• **REQUIRED ACTION**: From the entries that follow, gather each line holding the word "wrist".

• **Dataset excerpts**:
........
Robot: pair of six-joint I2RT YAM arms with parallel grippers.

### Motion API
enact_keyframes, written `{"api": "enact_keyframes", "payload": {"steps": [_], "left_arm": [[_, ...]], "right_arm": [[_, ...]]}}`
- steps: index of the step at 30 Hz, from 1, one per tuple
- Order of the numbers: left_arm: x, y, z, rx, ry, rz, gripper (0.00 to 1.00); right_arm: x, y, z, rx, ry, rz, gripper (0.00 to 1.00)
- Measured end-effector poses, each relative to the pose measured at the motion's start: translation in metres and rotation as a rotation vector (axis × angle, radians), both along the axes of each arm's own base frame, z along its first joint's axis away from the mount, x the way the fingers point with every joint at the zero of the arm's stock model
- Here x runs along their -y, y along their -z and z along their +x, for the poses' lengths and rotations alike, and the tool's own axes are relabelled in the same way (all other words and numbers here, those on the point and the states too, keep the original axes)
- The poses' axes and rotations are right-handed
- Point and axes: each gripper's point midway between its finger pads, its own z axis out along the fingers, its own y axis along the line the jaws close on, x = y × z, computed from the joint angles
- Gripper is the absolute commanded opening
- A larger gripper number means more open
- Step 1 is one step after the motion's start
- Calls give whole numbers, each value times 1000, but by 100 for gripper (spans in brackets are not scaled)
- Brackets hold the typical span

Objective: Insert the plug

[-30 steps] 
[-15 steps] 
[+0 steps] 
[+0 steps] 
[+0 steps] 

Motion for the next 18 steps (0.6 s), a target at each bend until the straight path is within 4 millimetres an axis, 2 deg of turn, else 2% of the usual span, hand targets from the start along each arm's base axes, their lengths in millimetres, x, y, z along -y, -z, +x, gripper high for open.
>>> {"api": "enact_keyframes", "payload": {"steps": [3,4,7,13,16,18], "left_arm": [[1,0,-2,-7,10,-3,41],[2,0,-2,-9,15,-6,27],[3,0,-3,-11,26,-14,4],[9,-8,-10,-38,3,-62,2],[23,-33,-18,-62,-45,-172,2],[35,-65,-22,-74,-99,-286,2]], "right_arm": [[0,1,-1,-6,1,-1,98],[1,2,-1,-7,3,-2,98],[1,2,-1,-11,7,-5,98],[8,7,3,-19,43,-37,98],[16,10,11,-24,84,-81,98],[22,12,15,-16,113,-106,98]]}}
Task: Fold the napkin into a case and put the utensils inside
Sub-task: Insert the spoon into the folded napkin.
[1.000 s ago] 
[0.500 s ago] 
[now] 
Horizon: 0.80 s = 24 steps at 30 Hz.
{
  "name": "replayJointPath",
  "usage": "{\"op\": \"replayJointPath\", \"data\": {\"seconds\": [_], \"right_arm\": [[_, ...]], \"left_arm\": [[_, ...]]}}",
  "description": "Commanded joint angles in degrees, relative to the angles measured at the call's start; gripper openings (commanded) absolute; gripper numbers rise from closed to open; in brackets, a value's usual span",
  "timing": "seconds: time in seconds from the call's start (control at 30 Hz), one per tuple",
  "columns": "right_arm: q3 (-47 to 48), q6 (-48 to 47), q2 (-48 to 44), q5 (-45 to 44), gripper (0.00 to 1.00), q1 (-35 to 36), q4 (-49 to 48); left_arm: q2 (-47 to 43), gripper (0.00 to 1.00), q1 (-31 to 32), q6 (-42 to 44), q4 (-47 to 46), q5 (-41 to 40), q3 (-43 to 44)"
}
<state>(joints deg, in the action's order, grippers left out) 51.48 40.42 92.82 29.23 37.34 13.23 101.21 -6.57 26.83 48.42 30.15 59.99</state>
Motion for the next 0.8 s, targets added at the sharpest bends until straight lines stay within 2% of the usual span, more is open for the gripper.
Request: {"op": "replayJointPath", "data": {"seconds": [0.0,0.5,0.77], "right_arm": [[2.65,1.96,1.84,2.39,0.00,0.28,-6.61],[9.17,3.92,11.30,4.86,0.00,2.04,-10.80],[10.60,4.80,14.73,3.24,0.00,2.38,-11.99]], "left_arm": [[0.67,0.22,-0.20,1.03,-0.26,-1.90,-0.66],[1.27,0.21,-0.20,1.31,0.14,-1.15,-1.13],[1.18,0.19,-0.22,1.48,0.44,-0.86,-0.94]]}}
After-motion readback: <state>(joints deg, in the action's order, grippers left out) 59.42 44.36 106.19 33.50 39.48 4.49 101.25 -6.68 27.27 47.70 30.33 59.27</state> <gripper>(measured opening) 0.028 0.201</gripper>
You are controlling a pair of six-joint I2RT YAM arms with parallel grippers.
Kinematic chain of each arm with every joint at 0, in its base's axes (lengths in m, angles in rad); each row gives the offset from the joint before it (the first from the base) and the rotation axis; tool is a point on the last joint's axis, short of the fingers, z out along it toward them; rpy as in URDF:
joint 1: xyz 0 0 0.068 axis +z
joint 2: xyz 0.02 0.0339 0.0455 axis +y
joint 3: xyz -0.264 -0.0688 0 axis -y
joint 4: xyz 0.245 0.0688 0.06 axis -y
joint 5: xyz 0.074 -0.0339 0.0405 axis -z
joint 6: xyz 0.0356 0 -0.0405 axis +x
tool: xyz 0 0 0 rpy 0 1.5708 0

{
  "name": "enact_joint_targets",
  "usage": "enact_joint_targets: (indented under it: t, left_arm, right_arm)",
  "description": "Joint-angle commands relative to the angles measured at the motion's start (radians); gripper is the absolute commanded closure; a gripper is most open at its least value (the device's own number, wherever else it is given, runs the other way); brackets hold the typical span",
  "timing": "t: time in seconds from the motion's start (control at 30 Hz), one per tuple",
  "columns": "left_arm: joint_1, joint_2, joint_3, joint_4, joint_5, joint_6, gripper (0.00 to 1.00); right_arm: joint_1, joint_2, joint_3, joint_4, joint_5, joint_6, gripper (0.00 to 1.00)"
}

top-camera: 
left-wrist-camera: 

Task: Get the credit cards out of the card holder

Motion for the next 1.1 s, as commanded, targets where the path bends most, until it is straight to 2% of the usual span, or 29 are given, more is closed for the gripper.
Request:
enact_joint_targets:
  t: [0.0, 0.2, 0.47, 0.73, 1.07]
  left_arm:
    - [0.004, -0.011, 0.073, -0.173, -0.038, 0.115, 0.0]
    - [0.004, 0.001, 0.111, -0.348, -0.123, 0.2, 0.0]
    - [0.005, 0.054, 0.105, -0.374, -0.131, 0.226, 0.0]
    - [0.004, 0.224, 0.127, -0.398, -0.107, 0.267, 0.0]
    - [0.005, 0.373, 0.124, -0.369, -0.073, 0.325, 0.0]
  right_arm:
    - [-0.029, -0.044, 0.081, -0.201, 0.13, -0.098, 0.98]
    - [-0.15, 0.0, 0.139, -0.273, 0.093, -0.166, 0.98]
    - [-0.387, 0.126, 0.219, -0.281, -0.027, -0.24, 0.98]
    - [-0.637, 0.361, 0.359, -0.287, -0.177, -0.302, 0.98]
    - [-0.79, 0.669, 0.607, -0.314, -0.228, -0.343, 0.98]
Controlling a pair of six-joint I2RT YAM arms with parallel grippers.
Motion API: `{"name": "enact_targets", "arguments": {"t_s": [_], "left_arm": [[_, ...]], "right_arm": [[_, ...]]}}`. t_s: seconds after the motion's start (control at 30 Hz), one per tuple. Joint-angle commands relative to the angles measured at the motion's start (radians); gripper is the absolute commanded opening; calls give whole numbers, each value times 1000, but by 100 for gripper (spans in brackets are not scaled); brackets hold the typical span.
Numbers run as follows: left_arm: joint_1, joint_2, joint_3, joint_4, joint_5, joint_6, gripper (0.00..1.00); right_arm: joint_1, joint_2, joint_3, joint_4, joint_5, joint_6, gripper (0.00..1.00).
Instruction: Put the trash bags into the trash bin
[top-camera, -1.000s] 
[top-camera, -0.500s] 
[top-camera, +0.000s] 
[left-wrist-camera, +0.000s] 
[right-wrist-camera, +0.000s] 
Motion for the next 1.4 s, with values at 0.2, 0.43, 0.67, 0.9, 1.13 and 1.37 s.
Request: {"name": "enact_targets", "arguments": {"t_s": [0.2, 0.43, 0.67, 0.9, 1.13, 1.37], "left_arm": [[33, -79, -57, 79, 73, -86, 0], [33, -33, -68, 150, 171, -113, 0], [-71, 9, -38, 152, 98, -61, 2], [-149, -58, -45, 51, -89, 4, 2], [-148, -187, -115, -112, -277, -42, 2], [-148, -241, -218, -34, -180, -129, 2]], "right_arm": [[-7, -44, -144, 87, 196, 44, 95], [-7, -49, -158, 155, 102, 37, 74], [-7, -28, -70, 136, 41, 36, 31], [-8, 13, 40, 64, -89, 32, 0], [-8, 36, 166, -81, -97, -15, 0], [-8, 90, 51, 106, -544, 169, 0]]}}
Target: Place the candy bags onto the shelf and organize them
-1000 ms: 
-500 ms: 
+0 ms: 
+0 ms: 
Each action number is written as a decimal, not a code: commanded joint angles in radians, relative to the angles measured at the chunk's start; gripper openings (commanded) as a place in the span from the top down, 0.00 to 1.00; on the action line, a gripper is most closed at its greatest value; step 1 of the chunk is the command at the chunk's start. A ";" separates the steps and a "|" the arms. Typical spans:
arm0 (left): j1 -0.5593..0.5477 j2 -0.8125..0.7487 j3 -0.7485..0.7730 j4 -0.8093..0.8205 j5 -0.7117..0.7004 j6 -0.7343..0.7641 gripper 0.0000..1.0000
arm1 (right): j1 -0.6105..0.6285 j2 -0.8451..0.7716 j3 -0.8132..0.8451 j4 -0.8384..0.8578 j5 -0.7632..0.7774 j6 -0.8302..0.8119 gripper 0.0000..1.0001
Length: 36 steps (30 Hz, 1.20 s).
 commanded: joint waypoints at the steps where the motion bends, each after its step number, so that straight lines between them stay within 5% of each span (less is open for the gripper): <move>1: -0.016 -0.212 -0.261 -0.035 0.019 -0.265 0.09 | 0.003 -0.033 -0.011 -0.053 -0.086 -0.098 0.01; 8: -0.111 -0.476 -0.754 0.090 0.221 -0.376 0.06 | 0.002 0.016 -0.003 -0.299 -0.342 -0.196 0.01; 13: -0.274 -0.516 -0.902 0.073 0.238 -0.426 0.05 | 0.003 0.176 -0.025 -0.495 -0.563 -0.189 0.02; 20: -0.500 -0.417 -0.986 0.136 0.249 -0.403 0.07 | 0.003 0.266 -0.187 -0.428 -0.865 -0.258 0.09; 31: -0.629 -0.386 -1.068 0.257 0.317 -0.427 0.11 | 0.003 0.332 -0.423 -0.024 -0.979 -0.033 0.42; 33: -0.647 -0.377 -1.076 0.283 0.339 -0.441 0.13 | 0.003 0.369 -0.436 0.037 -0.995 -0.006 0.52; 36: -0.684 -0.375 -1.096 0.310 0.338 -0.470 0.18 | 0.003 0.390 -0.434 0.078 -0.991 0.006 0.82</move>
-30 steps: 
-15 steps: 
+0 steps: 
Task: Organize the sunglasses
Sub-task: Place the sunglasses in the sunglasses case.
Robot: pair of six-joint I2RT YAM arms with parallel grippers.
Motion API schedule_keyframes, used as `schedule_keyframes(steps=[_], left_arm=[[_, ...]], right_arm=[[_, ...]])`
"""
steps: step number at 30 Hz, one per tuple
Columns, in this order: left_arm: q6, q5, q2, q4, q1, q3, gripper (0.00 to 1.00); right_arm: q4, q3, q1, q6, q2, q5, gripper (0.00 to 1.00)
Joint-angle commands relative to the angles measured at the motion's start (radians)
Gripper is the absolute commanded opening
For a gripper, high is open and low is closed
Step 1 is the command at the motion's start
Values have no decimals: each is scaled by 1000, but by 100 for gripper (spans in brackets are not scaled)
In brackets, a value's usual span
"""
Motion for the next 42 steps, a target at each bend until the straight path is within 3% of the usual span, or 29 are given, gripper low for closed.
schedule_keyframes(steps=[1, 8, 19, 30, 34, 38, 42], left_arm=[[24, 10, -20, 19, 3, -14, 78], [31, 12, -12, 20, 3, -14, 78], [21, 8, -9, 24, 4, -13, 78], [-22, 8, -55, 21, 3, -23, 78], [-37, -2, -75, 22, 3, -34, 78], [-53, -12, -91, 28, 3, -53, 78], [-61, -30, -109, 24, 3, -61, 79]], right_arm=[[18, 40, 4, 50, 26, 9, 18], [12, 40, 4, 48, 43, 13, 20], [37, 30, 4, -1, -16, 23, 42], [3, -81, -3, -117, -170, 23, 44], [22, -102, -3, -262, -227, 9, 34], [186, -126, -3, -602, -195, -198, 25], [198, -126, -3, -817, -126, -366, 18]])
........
• **RESPONSE TO THE EXERCISE**:
left-wrist-camera: 
[left-wrist-camera, +0.000s] 
[right-wrist-camera, +0.000s] 

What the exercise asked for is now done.